**What the task requires:** Look through the data below and, wherever a line carries the word "inside", please copy that line.

**Input data:**
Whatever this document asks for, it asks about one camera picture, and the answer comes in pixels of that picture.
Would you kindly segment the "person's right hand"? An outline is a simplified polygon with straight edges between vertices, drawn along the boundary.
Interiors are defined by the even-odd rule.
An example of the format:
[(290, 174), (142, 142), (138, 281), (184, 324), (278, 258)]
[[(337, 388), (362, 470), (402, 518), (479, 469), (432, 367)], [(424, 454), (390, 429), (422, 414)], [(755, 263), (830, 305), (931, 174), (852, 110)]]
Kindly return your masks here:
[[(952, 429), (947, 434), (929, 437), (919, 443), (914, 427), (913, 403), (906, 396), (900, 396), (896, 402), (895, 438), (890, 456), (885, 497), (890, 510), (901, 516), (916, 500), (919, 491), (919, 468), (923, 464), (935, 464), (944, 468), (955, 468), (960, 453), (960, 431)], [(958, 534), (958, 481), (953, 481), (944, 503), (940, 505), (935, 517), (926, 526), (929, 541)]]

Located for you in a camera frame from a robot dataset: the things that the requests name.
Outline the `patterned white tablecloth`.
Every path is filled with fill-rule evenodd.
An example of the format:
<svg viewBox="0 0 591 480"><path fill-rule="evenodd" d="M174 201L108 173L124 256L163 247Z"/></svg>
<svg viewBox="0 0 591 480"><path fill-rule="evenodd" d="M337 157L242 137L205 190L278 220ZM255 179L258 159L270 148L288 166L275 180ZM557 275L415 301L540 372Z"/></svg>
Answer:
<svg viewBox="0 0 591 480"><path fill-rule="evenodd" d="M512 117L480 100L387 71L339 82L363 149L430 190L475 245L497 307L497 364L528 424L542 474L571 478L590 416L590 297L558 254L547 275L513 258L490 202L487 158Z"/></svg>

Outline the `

* * *

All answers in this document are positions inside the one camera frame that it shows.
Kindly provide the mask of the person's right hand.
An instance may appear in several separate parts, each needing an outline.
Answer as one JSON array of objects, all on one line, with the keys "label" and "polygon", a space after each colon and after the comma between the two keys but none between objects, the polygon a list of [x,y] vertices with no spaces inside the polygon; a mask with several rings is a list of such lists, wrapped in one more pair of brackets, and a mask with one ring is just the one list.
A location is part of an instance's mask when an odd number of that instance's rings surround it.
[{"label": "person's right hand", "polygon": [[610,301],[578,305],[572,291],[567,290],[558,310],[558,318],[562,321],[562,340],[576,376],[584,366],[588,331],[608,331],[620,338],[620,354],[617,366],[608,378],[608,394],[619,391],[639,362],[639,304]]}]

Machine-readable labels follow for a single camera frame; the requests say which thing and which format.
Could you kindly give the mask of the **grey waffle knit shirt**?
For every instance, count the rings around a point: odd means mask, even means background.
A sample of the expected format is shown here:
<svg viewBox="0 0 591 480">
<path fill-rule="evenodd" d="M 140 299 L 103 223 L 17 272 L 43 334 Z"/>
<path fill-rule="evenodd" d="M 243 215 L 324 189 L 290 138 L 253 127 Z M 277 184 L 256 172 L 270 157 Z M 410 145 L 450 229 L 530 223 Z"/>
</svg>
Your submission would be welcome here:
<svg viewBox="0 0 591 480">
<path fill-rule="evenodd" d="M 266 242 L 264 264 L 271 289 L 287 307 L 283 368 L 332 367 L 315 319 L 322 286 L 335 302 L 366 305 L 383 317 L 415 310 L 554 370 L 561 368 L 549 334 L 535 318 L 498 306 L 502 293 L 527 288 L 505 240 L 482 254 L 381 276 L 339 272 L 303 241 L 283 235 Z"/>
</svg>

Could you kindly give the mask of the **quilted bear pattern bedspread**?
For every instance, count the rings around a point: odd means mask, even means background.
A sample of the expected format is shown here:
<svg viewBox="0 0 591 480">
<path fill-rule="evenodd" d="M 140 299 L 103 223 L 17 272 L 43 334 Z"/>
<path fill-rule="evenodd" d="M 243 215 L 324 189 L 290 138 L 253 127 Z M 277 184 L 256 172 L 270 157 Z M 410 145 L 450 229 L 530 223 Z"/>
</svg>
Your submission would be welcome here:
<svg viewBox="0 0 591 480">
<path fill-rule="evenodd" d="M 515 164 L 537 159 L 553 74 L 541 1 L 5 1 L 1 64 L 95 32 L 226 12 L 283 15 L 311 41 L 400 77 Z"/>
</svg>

**Finished exercise:**
All answers in this document are positions inside the one camera frame that it shows.
Answer as one JSON array of objects, all on one line, with the keys "label" and "polygon", a space after each colon and after the comma between the two keys but none between objects, the polygon a list of [x,y] vertices with no spaces inside the polygon; a mask with several rings is a list of such lists, wrapped in one more pair of brackets, and a mask with one ring is just the one list.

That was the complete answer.